Pig Gets Arrested-Shits All Over Cop Car Exclusive Interview

Police officers in Michigan took a stray pig into custody last week, and held it in the back of a police car before reuniting it with its owner. Now, Pig sits down for an exclusive interview with Popdust.

Popdust: So what happened that day?

Pig: I was just sick and tired of living in a sty, eating nothing but corn and soybean meal, and just feeling like I wasn’t getting any respect, ya know? So I busted loose.

Popdust: Where were you going?

Pig: I don’t even know, man. I just had to get the hell out of dodge.

Popdust: So how did the police wind up getting involved?

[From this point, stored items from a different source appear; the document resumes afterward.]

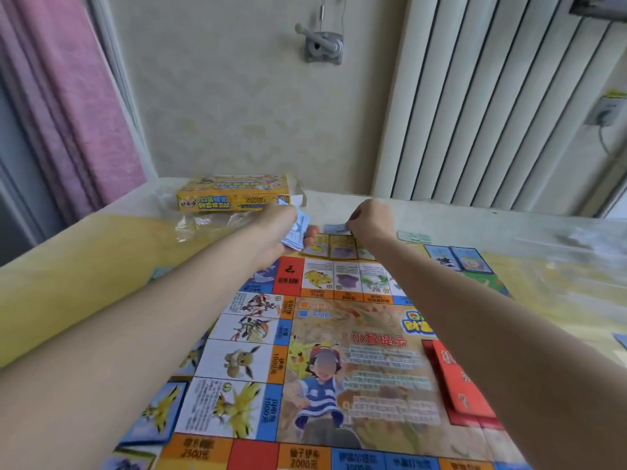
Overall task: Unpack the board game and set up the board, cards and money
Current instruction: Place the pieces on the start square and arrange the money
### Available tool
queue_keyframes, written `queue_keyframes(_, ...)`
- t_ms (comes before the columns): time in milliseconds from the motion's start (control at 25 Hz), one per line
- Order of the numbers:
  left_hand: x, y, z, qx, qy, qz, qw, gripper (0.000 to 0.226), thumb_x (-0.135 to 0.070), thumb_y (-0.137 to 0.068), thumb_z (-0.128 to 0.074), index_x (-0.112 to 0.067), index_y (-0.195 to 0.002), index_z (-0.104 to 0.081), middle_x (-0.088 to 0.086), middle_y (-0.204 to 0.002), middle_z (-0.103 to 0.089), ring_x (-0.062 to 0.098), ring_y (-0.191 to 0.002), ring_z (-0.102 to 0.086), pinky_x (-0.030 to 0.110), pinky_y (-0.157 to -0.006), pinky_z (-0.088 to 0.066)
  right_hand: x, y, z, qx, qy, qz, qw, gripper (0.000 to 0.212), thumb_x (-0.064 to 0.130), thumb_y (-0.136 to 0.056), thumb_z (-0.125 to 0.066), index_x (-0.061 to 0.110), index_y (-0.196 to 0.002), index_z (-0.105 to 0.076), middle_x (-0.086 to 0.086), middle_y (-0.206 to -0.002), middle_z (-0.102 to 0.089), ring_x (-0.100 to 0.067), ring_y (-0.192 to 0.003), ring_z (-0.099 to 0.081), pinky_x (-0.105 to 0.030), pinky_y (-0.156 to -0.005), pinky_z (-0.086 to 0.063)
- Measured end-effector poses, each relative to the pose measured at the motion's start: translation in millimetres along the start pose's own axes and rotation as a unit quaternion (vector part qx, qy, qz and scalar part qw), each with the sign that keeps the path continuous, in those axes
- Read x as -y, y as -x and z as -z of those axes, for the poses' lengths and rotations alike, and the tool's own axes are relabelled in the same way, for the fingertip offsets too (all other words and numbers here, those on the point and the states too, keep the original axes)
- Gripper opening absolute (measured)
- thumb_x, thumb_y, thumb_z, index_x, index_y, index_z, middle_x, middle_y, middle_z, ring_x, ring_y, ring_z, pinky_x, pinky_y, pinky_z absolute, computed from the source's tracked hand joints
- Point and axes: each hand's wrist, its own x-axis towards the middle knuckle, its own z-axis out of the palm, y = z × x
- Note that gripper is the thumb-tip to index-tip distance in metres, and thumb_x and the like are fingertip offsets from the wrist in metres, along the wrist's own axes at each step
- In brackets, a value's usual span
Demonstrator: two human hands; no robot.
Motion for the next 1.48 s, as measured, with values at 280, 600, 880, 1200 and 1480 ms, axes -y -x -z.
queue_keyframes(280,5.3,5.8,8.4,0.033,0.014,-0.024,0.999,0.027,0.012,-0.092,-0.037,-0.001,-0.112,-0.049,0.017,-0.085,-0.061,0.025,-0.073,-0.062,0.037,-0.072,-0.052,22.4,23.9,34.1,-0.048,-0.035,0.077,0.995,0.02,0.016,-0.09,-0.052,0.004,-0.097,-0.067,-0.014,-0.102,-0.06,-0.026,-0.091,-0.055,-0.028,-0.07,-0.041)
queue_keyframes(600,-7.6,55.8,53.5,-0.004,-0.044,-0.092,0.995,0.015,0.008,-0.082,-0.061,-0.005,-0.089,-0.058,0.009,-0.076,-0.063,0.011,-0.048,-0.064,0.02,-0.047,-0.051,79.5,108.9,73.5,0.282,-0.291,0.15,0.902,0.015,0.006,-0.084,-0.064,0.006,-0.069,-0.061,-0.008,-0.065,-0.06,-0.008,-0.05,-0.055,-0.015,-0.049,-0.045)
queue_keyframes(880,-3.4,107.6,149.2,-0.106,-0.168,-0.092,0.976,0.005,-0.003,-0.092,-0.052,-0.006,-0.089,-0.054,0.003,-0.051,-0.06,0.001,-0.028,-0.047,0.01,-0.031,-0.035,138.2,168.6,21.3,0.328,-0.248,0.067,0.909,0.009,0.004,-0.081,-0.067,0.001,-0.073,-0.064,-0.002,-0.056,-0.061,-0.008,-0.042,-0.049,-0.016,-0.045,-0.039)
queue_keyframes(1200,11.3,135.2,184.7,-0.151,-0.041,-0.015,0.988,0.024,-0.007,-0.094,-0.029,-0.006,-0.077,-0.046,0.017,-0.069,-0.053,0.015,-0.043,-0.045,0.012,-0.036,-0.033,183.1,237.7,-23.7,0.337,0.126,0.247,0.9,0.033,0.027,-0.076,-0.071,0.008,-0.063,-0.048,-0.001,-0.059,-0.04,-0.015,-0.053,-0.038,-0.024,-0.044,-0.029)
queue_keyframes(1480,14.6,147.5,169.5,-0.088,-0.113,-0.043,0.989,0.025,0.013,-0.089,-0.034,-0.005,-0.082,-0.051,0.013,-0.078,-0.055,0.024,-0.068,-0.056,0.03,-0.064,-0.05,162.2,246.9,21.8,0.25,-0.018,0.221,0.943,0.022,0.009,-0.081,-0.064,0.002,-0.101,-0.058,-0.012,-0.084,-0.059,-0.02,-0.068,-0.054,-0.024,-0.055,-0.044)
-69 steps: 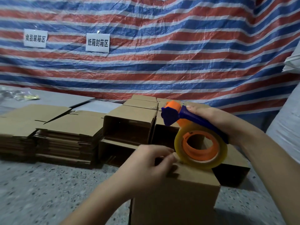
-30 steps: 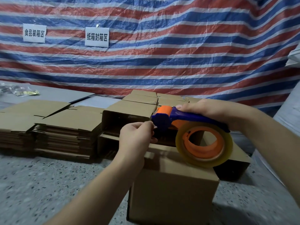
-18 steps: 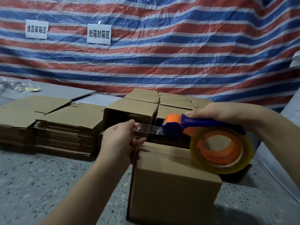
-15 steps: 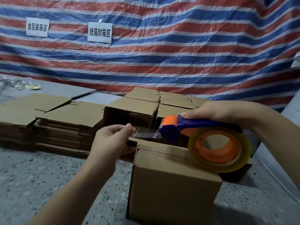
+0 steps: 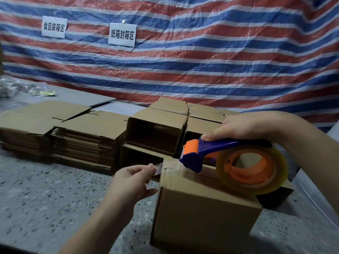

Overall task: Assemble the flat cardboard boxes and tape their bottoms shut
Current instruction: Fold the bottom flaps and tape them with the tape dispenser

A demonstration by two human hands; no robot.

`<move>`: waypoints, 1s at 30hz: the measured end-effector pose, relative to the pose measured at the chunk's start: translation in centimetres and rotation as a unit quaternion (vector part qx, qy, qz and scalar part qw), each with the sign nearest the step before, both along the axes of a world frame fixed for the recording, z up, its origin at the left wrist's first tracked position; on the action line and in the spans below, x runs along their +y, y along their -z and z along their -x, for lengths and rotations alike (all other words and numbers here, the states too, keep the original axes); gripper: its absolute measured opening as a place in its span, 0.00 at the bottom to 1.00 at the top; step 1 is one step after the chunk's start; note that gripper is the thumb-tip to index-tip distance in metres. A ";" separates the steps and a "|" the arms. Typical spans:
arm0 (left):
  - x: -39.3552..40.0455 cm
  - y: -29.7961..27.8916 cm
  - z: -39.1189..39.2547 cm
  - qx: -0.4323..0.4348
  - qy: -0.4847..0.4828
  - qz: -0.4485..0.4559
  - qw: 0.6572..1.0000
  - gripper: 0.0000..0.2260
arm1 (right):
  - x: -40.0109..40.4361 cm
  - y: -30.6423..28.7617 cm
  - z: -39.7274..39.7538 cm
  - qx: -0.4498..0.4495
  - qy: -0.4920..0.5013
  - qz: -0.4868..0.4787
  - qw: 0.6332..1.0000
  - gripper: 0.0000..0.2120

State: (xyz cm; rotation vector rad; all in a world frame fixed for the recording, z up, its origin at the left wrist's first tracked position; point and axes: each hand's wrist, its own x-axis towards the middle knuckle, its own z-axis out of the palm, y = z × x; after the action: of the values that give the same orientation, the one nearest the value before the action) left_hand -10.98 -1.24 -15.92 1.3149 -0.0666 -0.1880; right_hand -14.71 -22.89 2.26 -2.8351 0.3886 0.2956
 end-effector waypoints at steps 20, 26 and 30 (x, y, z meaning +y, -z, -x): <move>-1.0 1.6 3.3 -0.186 0.006 -0.131 0.974 0.24 | -0.6 0.2 -0.6 -0.007 0.011 -0.002 1.000 0.28; -2.2 0.7 5.6 -0.173 0.087 -0.164 0.967 0.41 | -0.5 0.3 -0.3 -0.010 0.015 0.002 1.000 0.28; -1.3 -0.1 4.7 -0.209 0.087 -0.214 0.950 0.38 | -0.4 0.1 -0.1 -0.008 0.018 -0.006 1.000 0.28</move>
State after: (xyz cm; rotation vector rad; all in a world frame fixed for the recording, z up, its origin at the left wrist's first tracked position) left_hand -15.68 -2.53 -15.87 1.7690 -0.5282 -0.0717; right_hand -14.63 -23.28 2.14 -2.8143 0.4311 0.2662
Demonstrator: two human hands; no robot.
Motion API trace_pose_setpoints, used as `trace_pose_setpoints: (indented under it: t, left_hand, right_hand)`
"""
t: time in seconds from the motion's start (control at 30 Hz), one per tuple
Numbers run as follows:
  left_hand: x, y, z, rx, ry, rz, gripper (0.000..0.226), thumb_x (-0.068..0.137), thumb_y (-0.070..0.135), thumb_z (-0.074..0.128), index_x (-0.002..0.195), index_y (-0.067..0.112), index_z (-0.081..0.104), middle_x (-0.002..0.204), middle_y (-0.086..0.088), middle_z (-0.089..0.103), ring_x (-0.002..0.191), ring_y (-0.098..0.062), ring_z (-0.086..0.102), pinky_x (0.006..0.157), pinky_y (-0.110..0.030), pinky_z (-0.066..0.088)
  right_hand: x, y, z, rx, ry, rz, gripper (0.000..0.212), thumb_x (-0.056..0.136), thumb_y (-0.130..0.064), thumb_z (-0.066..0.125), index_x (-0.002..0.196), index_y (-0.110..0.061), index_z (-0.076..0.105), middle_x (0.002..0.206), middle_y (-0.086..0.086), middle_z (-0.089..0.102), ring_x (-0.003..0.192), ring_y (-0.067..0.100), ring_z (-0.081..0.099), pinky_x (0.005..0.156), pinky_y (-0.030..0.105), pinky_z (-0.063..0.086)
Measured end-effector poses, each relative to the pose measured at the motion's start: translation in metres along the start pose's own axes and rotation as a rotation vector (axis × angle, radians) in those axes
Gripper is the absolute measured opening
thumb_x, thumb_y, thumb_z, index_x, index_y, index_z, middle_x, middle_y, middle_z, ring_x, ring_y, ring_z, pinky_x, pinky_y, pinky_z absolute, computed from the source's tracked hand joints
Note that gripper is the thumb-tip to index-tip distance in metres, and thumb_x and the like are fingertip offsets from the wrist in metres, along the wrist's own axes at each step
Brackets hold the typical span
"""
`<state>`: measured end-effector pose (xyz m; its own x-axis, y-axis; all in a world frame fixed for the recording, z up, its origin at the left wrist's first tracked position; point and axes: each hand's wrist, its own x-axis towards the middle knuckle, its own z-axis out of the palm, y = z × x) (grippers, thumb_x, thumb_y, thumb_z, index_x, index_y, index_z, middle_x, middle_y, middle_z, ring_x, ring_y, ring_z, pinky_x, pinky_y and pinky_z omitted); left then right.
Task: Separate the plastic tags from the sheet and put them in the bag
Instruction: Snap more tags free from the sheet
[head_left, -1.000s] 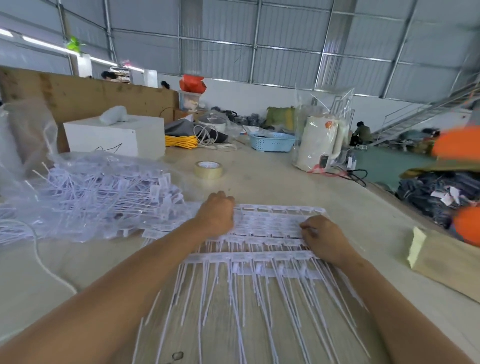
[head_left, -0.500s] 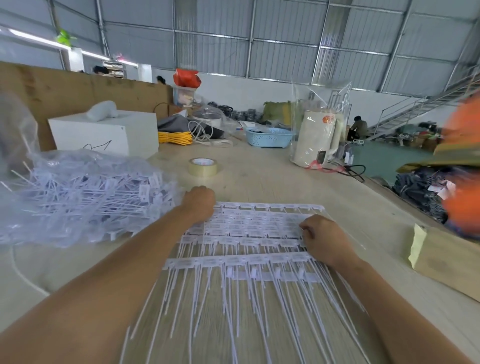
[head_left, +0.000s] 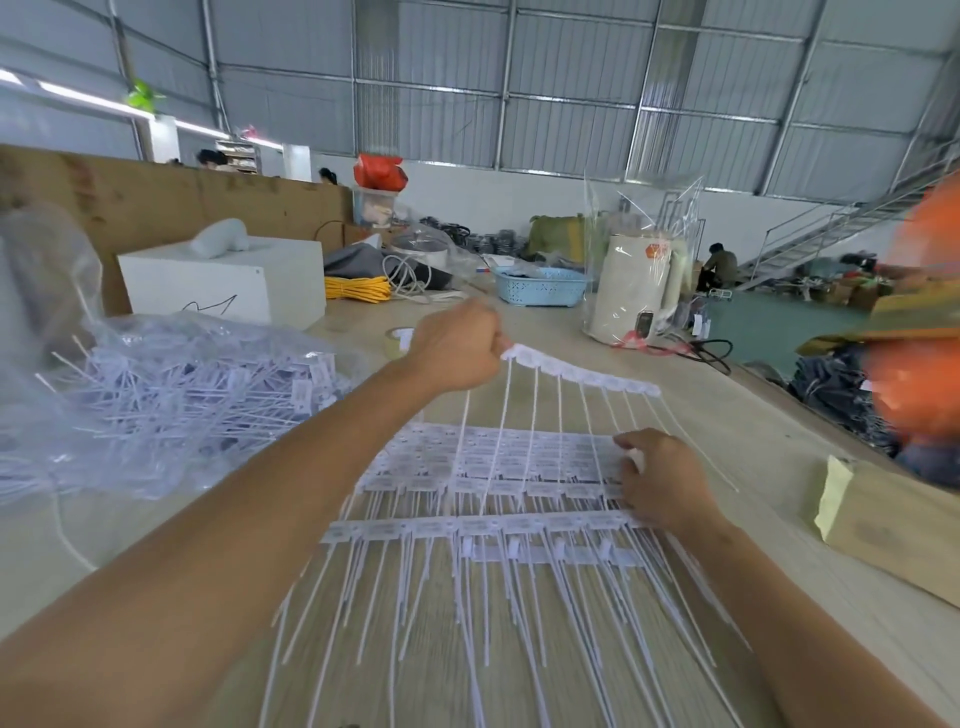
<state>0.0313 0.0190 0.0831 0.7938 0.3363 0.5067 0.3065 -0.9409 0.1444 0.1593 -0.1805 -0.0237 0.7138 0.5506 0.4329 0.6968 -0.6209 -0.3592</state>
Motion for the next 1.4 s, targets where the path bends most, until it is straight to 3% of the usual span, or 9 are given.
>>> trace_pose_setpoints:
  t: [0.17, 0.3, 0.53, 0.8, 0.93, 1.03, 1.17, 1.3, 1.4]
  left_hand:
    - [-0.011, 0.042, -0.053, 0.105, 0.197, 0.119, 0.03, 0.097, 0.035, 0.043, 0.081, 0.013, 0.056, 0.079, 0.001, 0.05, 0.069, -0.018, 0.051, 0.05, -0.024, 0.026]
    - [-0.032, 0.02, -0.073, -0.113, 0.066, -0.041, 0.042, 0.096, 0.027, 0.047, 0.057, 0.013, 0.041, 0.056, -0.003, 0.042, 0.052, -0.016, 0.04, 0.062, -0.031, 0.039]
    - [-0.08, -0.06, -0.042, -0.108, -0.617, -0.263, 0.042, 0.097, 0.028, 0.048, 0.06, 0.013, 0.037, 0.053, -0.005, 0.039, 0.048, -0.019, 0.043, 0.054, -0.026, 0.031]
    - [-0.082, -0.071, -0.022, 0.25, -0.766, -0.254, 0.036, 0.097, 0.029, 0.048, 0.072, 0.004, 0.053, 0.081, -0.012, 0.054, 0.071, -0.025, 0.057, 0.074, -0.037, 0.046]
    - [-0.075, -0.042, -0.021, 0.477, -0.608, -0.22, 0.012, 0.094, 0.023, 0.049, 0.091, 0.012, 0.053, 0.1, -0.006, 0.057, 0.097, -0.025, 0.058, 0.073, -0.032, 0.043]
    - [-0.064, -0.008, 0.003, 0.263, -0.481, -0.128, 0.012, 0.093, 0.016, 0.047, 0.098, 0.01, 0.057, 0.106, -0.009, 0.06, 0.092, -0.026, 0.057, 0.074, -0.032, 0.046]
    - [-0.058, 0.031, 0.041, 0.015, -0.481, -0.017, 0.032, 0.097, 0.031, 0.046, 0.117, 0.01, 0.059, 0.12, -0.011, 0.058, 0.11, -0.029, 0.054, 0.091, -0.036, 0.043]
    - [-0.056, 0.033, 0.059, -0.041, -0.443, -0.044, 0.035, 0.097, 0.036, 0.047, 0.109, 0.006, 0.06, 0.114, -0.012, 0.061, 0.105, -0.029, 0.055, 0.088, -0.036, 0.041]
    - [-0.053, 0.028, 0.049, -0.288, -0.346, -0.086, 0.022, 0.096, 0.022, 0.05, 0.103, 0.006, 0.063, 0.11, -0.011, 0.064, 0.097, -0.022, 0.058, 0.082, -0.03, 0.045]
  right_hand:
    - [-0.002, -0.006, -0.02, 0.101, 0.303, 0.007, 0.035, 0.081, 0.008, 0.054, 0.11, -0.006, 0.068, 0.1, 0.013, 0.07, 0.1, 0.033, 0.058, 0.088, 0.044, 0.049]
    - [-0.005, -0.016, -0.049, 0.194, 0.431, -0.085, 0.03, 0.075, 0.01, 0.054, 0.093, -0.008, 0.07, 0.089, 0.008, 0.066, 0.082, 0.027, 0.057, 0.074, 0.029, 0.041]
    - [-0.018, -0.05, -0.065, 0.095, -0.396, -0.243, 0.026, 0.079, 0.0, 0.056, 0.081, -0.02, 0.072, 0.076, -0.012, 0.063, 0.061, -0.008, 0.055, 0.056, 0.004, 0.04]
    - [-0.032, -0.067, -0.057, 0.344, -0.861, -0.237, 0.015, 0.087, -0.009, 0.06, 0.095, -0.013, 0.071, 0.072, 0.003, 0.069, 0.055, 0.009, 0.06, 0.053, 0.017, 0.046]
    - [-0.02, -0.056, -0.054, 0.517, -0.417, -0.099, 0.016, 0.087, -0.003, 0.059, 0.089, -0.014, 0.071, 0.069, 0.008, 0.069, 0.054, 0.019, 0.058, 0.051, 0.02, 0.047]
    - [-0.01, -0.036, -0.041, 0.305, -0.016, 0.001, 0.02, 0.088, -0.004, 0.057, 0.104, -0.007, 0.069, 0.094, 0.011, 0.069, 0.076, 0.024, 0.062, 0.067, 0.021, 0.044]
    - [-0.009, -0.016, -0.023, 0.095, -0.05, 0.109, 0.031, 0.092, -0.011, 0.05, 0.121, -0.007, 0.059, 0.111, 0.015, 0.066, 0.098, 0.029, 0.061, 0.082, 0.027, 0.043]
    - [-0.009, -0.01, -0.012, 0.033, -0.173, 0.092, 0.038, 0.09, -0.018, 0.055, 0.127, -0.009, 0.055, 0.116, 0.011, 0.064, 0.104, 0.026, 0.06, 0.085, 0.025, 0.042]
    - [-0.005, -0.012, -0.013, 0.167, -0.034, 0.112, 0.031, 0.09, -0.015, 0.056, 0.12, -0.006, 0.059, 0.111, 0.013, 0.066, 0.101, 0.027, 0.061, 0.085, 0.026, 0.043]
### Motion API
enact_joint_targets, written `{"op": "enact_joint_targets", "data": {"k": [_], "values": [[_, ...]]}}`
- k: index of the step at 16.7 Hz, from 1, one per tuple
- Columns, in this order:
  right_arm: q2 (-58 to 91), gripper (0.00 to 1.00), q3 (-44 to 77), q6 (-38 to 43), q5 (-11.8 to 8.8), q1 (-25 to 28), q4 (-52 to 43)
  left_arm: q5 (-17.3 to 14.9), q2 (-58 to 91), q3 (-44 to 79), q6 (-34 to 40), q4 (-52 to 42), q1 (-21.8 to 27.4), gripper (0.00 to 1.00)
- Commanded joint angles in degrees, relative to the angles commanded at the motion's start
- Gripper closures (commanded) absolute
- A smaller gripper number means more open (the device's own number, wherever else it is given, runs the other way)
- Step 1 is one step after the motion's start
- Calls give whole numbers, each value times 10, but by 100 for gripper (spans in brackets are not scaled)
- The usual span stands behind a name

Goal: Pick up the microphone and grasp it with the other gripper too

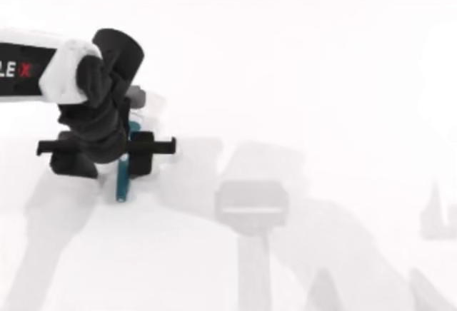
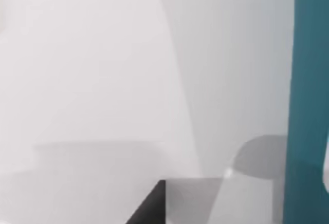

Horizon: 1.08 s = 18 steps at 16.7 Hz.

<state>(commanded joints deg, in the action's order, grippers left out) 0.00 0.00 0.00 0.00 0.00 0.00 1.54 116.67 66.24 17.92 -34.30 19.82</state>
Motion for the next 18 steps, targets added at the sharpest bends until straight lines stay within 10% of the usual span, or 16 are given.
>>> {"op": "enact_joint_targets", "data": {"k": [10, 18], "values": [[0, 0, 0, 0, 0, 0, 0, 8, -37, 13, -10, -10, 1, 100], [0, 0, 0, 0, 0, 0, 0, -91, -86, -44, -65, 232, -5, 100]]}}
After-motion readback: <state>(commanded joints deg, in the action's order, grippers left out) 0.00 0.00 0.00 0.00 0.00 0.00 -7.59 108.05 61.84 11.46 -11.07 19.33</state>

Pig: It felt so good to be free, and I guess I got a little carried away. I wanted to raise some hell. (shakes his head) That’s when I saw this lady doing yard work and I just started chasing her yelling, “Woooo woo wooo.” She looked really freaked out.

Popdust: You must mean your neighbor, Debbie DeRiemaecker?

 Pig: Right. So I’m chasing her, and then I see this decorative ball. Man, it was so cool. It had all these different colors and shit. I got so distracted, and that's when Debbie called the cops. They show up, tackle me, and throw me into the back of the squad car.

 Popdust: Various reports suggest you were not happy about this?

 Pig: Fucking pigs. I was so pissed, I was like, “fuck this.” I just let loose all over the back of the car.

 Popdust: But then you had a watershed moment, something that changed your life in a very dramatic and profound way?

 Pig: Yeah. I was laying cable all over the back seat, and I caught a glimpse of myself in the rear view mirror. I couldn’t believe what I saw.

 Popdust: What did you see?

 Pig: A pig! It was crazy! I never knew. Imagine the irony. Now it all made sense-the sty, the oats, why they’d never give me a membership at Equinox. I felt so stupid. It was like that episode of Chapelle Show when Clayton Bigsby, the blind leader of the KKK, discovers he’s black and his head explodes. I kinda felt like that.

Now, a happy Pig has been reunited with his owner Mr. Brian Davis, who said, "I just want to say thanks to the Shelby Township police for getting the pig and not writing me a ticket for having poop in the car."

Davis volunteered to clean the police car for the officers, the station reported.

Davis said he plans on bringing coffee and doughnuts to the officers who helped capture Pig.

Back at the sty, a contented Pig credits Caitlyn Jenner for helping him transition into acceptance. “It’s all about being who you are.”